Answer? C! (Metaphorically speaking)
Security and Development teams speak different languages: Builder and Breaker. At its simplest, they have different priorities and different ways of accomplishing them. As above, the problem is less about a willingness to collaborate as much as it is knowing how to do so without sacrificing the things each cares most about. If the goal is more secure products in market faster, you need more than a shared vision, you need a shared foundation.
Solution: Make secure things easier, and insecure things, obvious.

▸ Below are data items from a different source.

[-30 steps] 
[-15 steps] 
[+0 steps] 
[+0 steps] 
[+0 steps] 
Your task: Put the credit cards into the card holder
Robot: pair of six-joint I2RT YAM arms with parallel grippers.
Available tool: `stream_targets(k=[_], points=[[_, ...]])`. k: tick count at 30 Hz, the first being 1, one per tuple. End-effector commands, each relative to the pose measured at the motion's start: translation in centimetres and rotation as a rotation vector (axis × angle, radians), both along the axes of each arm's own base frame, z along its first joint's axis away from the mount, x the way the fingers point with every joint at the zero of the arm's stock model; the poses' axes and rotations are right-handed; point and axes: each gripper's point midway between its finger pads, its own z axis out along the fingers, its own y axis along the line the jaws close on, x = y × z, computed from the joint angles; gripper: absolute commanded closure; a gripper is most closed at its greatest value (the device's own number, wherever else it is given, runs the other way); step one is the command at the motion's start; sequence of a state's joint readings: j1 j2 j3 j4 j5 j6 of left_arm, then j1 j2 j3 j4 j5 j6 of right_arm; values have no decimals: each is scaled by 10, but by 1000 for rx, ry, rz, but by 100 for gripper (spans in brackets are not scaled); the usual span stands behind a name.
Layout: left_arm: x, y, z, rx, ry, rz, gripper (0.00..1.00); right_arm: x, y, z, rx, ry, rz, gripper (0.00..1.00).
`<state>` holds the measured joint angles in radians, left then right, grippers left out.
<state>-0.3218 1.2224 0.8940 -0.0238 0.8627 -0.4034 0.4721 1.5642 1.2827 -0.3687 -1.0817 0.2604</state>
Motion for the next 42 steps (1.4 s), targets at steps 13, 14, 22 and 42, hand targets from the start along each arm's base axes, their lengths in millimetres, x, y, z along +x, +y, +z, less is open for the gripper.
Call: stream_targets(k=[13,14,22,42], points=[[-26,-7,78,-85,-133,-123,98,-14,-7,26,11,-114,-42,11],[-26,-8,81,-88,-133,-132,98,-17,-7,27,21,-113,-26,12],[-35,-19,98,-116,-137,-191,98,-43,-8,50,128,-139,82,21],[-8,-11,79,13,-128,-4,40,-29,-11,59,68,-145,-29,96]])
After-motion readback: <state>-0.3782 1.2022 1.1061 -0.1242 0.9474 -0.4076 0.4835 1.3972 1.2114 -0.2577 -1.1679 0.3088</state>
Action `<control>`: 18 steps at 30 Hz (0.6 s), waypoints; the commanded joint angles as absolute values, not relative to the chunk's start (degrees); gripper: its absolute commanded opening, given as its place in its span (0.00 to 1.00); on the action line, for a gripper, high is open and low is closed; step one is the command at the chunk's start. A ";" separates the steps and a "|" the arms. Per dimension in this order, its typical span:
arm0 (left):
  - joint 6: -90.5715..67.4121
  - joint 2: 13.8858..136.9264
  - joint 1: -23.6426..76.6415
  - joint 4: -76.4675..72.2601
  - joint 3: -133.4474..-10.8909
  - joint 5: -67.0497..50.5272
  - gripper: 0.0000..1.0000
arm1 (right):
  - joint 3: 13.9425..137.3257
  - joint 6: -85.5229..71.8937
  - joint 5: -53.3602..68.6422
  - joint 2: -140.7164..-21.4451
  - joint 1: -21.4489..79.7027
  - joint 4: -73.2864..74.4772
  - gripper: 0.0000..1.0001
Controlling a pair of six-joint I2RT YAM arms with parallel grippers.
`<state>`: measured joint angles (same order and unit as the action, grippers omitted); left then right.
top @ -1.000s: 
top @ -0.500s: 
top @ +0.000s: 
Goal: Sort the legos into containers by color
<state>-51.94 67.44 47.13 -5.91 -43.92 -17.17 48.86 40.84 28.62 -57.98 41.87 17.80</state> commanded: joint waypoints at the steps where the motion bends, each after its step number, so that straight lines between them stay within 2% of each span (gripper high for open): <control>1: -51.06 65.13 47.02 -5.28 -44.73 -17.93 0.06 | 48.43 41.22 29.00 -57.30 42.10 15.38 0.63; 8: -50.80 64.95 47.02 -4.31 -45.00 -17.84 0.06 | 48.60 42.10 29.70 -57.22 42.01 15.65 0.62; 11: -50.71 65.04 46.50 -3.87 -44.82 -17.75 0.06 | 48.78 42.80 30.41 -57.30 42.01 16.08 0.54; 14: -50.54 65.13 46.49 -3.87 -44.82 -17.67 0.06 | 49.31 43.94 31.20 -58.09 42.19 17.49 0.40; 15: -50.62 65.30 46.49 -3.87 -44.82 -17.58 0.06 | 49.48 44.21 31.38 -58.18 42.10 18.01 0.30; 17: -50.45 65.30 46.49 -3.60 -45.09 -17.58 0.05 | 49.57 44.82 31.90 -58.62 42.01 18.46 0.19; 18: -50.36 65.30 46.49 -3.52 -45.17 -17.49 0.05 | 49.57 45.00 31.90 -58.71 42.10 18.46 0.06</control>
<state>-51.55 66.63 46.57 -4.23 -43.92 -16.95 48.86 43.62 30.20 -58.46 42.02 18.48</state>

Communication- A common language
Dev must release products quickly, and Security must ensure they’re safe- two reasonable objectives with relatively little overlap. Structured check-ins do well to track status and facilitate mutual understanding of expectations, but to reduce friction in these initial sessions, we need a common language. Both severity of a vulnerability and criticality of a release can be communicated in terms of risk and impact to the organization. Working towards the same logic, Security should triage, validate, and contextualize all issues before presentation to Development. These measures will reduce time spent debating priorities, but more is needed to continue the downward trend of ‘handover’ duration and frequency. We need to operationalize insights rather than just exchange information.
Automation- Find and Fix Faster
Operations (the business unit or initiative) is focused on promoting reliability and consistency between and within the security and development lifecycles. Automating certain elements of code creation by identifying and repeating useful patterns, is common practice for reducing development timelines and improving operational efficiency. Similarly, automating the the hunt and resolution of issues that share structure across different code bases, reduces workload for both Security and Development. The introduction of continuous testing methods also helps smooth submission volumes over time to prevent request spikes that sporadically drown Dev and jeopardize other initiatives. Each of these methods reduce time to react; but what can be done to avoid issues altogether?
Education- Build Better
As I used to say when single, #DateYourself (I prefer to think it was more a mantra of choice than circumstance… I digress). It was a reminder that working on yourself first eases how you work in a relationship. SecDevOps isn’t too dissimilar. While effective communication and strategic automation reduce friction and push Security and Development closer- if you’re really looking to achieve a unified goal without compromising individuals priorities, you have to start at the bottom. Educate Development teams on writing more secure code the first time. Inform Engineers on how to design, build, and implement according to evolving security requirements. Arm Security teams with remediation advice for submitted vulnerabilities to ease time for Dev to resolve. Without continual education, Development will ultimately always be reactive to, and yes, slowed by, Security.
Common and clearly understood foundations help build shared goals, lessening the time and effort each side might stand to lose in any compromise. If both Security and Development understand and implement initiatives in their respective team that recognize the needs, constraints, and goals of the other, the two can fix faster and build better, together.
Good relationships compromise, great relationships don’t have to.